Just like your other organs, your eyes depend on blood flow to work properly. If you have high blood pressure, it can damage the delicate blood vessels that are responsible for transporting nutrient-rich blood to your eyes. This can cause a number of specific eye diseases.
Hypertensive retinopathy: Your retina (which is the light-sensitive tissue in the back of your eye) can become damaged, causing your eye to bleed. Blurred vision and complete vision loss are symptoms of damage to the retina. This condition can be even worse if you have diabetes in addition to high blood pressure (causing diabetic retinopathy).
Choroidopathy: When fluid builds up under the retina due to high blood pressure, your vision may become distorted or impaired. This condition can also cause scarring, which leads to decreased vision.
Optic neuropathy: Damage to the optic nerve can result when blood flow is blocked. This can also lead to bleeding in your eye and loss of vision.
How does high blood pressure fit into your eye exam?
Even if you haven’t been diagnosed with high blood pressure, you might be amazed at what your eye doctor can detect during a regular eye exam, just by taking a trained look at those blood vessels in your eye.
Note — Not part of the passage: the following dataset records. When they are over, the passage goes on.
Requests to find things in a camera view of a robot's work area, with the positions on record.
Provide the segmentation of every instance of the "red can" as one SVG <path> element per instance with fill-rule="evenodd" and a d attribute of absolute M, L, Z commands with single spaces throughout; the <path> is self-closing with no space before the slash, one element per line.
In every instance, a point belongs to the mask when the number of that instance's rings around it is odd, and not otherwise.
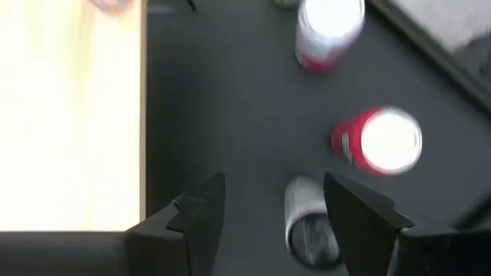
<path fill-rule="evenodd" d="M 378 175 L 397 175 L 418 161 L 423 140 L 418 122 L 395 107 L 380 107 L 346 120 L 331 135 L 335 153 Z"/>

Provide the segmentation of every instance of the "wooden board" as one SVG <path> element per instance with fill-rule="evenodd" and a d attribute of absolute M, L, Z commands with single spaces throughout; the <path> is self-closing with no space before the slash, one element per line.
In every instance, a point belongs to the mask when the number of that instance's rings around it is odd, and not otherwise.
<path fill-rule="evenodd" d="M 146 2 L 0 1 L 0 230 L 144 216 Z"/>

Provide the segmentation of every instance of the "black frame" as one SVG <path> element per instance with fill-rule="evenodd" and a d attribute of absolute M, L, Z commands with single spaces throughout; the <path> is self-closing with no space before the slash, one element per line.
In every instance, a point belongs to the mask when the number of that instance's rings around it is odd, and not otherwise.
<path fill-rule="evenodd" d="M 382 15 L 386 21 L 459 84 L 467 96 L 491 113 L 491 88 L 484 84 L 478 76 L 470 73 L 451 53 L 443 49 L 395 4 L 390 0 L 367 0 L 367 6 Z"/>

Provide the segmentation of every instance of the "can top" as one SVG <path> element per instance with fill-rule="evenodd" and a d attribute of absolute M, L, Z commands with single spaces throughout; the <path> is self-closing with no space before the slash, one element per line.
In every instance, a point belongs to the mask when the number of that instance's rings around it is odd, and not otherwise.
<path fill-rule="evenodd" d="M 390 107 L 374 114 L 363 127 L 361 151 L 370 166 L 387 174 L 410 169 L 420 158 L 421 128 L 408 113 Z"/>
<path fill-rule="evenodd" d="M 364 17 L 364 0 L 304 0 L 307 23 L 317 34 L 342 38 Z"/>

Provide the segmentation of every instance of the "gray table surface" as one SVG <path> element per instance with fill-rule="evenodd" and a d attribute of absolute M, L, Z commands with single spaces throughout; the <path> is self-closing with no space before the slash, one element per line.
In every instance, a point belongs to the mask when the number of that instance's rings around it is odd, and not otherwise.
<path fill-rule="evenodd" d="M 449 223 L 489 188 L 488 116 L 371 12 L 337 70 L 316 76 L 293 58 L 294 12 L 268 0 L 197 5 L 199 15 L 149 17 L 147 201 L 155 212 L 226 174 L 215 275 L 317 274 L 284 245 L 283 191 L 299 173 L 344 173 L 409 215 Z M 328 147 L 337 122 L 385 104 L 412 113 L 423 130 L 419 163 L 391 179 L 358 171 Z"/>

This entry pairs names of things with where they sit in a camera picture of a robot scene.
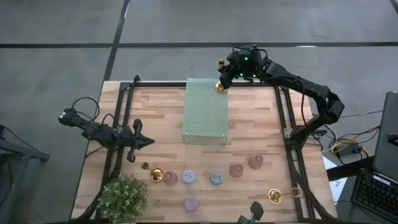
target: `keyboard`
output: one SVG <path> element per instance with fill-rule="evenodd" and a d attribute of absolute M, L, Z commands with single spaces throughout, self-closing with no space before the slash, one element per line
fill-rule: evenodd
<path fill-rule="evenodd" d="M 373 172 L 361 169 L 351 200 L 380 217 L 398 221 L 398 185 Z"/>

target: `wooden tabletop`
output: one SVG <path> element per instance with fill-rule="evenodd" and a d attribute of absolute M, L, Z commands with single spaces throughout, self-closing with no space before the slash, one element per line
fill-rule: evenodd
<path fill-rule="evenodd" d="M 106 113 L 114 113 L 119 84 L 104 82 L 99 101 L 101 113 L 97 121 L 101 121 Z M 291 91 L 298 124 L 303 123 L 300 115 L 301 97 L 300 93 Z M 127 150 L 123 155 L 121 172 L 134 174 L 149 189 L 148 207 L 138 222 L 236 222 L 240 215 L 250 216 L 249 208 L 253 201 L 258 201 L 264 208 L 262 222 L 297 220 L 292 197 L 284 196 L 278 205 L 271 204 L 267 199 L 270 189 L 277 188 L 282 193 L 291 189 L 274 88 L 232 87 L 228 90 L 228 98 L 227 146 L 186 145 L 181 136 L 185 87 L 134 88 L 129 125 L 134 119 L 141 119 L 143 135 L 155 139 L 154 144 L 136 151 L 135 163 L 126 160 Z M 309 120 L 312 114 L 307 98 L 303 110 L 306 120 Z M 286 107 L 285 113 L 287 123 L 290 123 Z M 106 123 L 112 124 L 111 118 L 108 117 Z M 97 142 L 91 142 L 87 153 L 99 146 Z M 248 166 L 248 158 L 252 155 L 264 157 L 259 170 Z M 336 217 L 320 148 L 306 145 L 303 156 L 312 192 L 326 210 Z M 85 160 L 73 218 L 82 214 L 98 193 L 105 158 L 106 150 L 102 149 Z M 142 162 L 148 162 L 151 168 L 176 172 L 178 182 L 172 186 L 152 182 L 149 171 L 140 168 Z M 235 163 L 244 167 L 244 174 L 239 179 L 230 177 L 228 173 L 229 166 Z M 193 184 L 187 185 L 181 181 L 185 169 L 196 173 Z M 210 174 L 215 170 L 224 173 L 222 185 L 213 185 L 209 181 Z M 198 199 L 198 210 L 195 212 L 186 212 L 184 209 L 183 201 L 189 196 Z M 307 217 L 304 195 L 301 201 Z"/>

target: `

One thing your eye doctor is looking for is whether the blood vessels in your retina have become more stiff and hardened and are pushing on each other. He or she will also look for these symptoms:
- Hemorrhaging, or leaking, of the blood vessels
- Narrowing of the blood vessels
- Spots on the retina
- Swelling of the optic nerve
- Swelling of the macula (the central part of the retina)
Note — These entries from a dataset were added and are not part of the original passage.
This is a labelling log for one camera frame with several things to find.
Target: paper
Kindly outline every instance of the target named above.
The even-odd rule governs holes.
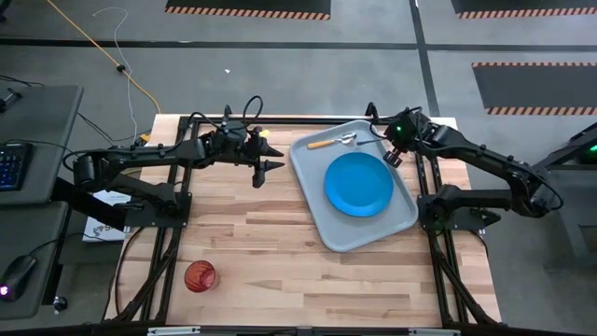
[[[94,193],[93,197],[110,205],[126,203],[131,200],[131,196],[129,195],[121,194],[119,192],[114,191],[108,192],[105,190]],[[125,227],[124,232],[118,231],[110,226],[100,223],[99,221],[97,221],[97,219],[91,217],[87,218],[87,224],[85,225],[85,234],[87,234],[90,237],[97,237],[106,241],[123,241],[125,233],[128,233],[129,230],[129,227]],[[93,239],[88,236],[83,236],[83,242],[101,242],[101,240]]]

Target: keyboard
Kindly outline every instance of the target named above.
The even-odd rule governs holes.
[[[0,145],[0,192],[21,190],[32,152],[28,143]]]

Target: butcher block tabletop
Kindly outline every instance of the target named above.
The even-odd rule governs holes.
[[[180,117],[156,116],[149,146],[173,144]],[[451,118],[434,122],[455,127]],[[252,188],[253,169],[244,166],[216,163],[192,173],[192,209],[178,250],[167,323],[440,327],[429,245],[418,224],[346,253],[332,252],[319,238],[288,150],[296,139],[332,126],[262,126],[270,130],[270,145],[285,154],[273,161],[285,166],[267,172],[260,189]],[[210,130],[203,125],[200,133]],[[399,170],[416,197],[420,191],[414,156],[403,157]],[[463,162],[439,159],[439,166],[444,183],[470,189]],[[179,171],[182,179],[183,170]],[[145,168],[141,178],[166,182],[168,172],[169,167]],[[127,252],[121,265],[120,307],[146,280],[156,233],[144,230]],[[488,315],[500,320],[483,245],[467,231],[455,231],[453,236],[463,282]],[[193,293],[185,286],[185,270],[202,259],[215,266],[220,283],[207,292]],[[159,306],[161,284],[160,280],[153,314]],[[453,290],[451,286],[447,290],[451,314],[456,316]],[[114,315],[112,301],[105,317]]]

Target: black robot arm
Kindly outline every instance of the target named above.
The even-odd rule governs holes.
[[[509,185],[509,189],[503,190],[460,190],[444,185],[433,199],[427,200],[427,210],[431,213],[427,215],[435,219],[449,219],[460,207],[511,209],[525,217],[542,217],[553,209],[553,190],[529,164],[466,140],[453,128],[431,121],[420,108],[398,113],[390,120],[384,135],[394,146],[384,159],[395,167],[402,162],[400,154],[411,151],[429,159],[464,161],[504,179]]]
[[[225,114],[221,125],[216,125],[215,131],[170,147],[160,144],[156,147],[112,147],[86,151],[73,164],[75,186],[84,192],[113,190],[131,195],[149,203],[158,216],[175,215],[185,195],[177,194],[173,184],[152,185],[121,174],[123,170],[173,164],[203,169],[215,162],[233,163],[252,167],[253,187],[259,188],[265,182],[266,172],[284,165],[263,161],[261,157],[282,157],[284,154],[268,145],[267,139],[260,135],[261,128],[249,131],[240,121],[228,121],[228,114]],[[142,205],[129,203],[120,207],[130,210],[138,206]]]

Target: black floor mat
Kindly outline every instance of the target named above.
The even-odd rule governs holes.
[[[461,19],[597,14],[597,0],[451,0]]]
[[[490,115],[597,115],[597,63],[481,62],[473,72]]]
[[[168,0],[166,12],[272,19],[329,20],[331,0]]]
This is one reason an eye exam is such a vital part of your health care: Rather than just another pair of eyeballs, your eye doctor actually sees you for the entire picture of your health.
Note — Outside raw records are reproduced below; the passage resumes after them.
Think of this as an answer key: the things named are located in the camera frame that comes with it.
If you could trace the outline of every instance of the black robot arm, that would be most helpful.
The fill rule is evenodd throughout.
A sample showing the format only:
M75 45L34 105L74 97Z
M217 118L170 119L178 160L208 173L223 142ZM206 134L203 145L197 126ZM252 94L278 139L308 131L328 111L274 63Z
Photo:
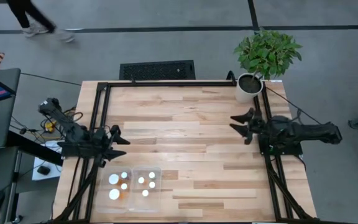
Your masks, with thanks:
M62 147L62 156L76 156L81 158L97 157L102 155L102 159L111 160L126 153L113 150L111 144L130 144L121 137L121 130L118 125L114 125L110 129L111 137L109 138L104 127L99 127L94 133L93 130L88 131L85 126L75 123L70 117L62 112L59 101L55 98L48 98L39 105L39 112L44 116L51 117L63 127L65 133L65 141L59 142Z
M253 108L244 115L231 118L240 123L248 122L245 126L230 124L246 138L246 144L252 141L254 133L268 138L269 144L277 148L297 145L307 140L320 140L330 144L339 144L342 140L338 127L332 123L304 125L284 116L274 116L265 122Z

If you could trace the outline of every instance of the white shoe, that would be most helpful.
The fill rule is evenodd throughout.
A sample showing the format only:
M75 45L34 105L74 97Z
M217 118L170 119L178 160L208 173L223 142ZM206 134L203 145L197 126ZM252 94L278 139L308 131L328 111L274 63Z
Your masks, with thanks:
M48 29L44 26L31 23L29 28L22 28L23 34L25 37L33 37L37 34L45 34L48 32Z
M54 34L60 41L69 43L74 40L74 34L67 30L56 29Z

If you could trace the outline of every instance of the potted plant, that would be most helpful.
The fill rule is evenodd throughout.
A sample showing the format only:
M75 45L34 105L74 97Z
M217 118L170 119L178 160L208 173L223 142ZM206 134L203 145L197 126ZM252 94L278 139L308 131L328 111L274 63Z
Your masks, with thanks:
M262 78L269 80L284 75L295 57L302 60L296 51L301 47L292 36L276 31L262 30L250 38L244 38L234 49L234 53L239 54L241 68L248 71L237 81L237 101L250 101L262 91Z

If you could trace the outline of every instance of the concrete floor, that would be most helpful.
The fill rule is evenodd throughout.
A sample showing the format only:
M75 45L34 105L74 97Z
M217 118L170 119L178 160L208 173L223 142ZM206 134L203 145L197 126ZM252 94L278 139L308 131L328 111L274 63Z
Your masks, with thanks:
M39 8L63 28L251 26L246 0L35 0ZM358 1L256 0L260 26L358 25ZM0 30L19 29L5 4L0 4ZM304 47L303 61L284 76L287 97L322 123L338 125L343 142L303 144L307 174L318 216L323 220L358 223L358 131L347 120L358 112L358 30L296 30ZM72 44L61 44L50 35L25 39L0 34L1 68L80 83L115 80L119 64L165 60L194 60L199 79L225 78L229 70L243 71L232 54L252 31L133 32L77 34ZM77 86L21 77L14 116L37 127L42 117L37 105L56 97L69 108L76 104ZM303 116L305 123L312 123ZM24 159L23 169L32 165ZM21 187L38 191L23 196L19 213L24 223L46 220L57 179Z

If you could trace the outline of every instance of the plastic container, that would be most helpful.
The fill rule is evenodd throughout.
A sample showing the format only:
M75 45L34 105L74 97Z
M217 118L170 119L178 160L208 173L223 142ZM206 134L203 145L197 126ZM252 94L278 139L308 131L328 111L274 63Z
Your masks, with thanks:
M96 211L99 213L125 213L128 211L129 200L131 198L131 185L132 185L132 171L130 167L105 167L102 170L102 178L99 183L99 190L96 194ZM121 174L127 173L125 179ZM111 175L116 174L119 180L116 184L111 184L109 178ZM122 190L122 184L127 184L127 189ZM119 197L117 200L110 198L110 191L112 189L119 190Z
M153 179L149 177L150 172L155 174ZM130 212L158 212L160 210L161 176L162 171L159 167L138 166L133 168ZM138 181L140 177L144 178L142 184ZM149 187L150 182L155 183L154 188ZM148 191L146 197L143 195L144 190Z
Beyond refreshing your glasses or contacts prescription, an eye exam allows your eye doctor to check for visual symptoms of major impending health issues — including heart attack and stroke — that may not otherwise reveal themselves for decades.
What can you do to protect your vision and your whole self in case of high blood pressure?
Early intervention is critical, and routine eye exams are part of that. If you start treating high blood pressure early with a combination of good nutrition, regular exercise, and medication prescribed by your doctor, it improves your entire outlook, limiting the damage to the blood vessels that can cause vision problems.